= REQUIRED ACTION =
Look through the entries below. Report each line that has the word "clear" in it.

BEGIN RECORD SET

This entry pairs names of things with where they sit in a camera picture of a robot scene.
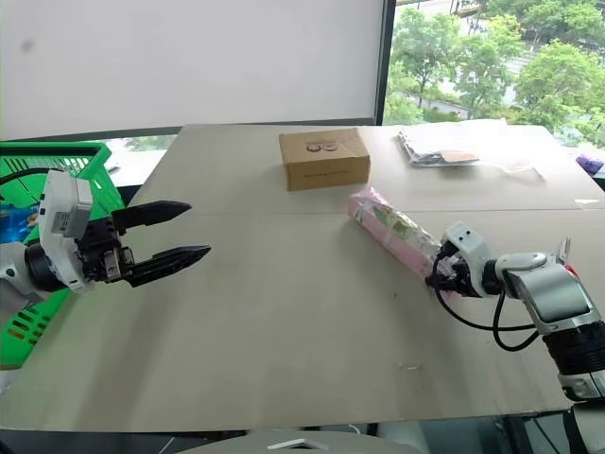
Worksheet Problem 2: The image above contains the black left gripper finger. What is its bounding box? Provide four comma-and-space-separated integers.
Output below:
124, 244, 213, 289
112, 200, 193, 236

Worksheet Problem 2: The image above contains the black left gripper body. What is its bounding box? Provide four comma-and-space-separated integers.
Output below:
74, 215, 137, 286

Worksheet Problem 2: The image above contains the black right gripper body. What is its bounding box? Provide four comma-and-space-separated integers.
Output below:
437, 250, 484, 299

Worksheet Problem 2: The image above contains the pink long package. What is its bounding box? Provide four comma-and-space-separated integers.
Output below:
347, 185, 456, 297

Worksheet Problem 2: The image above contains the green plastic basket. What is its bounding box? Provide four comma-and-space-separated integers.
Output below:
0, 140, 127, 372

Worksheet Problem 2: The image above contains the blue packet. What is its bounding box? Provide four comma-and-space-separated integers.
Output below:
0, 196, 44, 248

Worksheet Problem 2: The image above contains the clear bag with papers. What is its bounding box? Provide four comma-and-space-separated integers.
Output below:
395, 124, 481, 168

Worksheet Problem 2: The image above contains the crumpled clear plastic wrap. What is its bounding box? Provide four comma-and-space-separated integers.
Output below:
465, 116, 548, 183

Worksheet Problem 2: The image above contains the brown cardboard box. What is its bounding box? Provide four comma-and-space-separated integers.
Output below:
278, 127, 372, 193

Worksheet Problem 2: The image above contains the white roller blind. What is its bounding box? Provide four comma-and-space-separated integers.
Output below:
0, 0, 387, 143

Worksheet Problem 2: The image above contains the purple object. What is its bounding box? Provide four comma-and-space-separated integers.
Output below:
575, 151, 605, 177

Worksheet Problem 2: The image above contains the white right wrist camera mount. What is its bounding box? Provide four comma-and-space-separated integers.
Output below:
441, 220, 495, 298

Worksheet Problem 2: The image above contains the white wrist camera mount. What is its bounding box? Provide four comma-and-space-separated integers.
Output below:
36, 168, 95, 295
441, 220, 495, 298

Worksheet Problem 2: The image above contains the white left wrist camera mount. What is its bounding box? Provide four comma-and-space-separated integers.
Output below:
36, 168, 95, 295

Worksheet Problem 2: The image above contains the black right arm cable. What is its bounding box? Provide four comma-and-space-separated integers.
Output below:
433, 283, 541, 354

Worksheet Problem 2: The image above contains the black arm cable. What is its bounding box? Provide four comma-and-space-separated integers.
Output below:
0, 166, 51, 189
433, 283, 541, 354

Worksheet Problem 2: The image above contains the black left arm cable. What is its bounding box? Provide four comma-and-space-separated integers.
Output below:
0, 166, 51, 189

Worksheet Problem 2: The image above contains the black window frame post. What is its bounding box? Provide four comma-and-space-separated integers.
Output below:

END RECORD SET

= ANSWER FOR THIS EXERCISE =
Worksheet Problem 2: The image above contains the clear bag with papers. What is its bounding box? Provide four comma-and-space-separated integers.
Worksheet Problem 2: The image above contains the crumpled clear plastic wrap. What is its bounding box? Provide four comma-and-space-separated integers.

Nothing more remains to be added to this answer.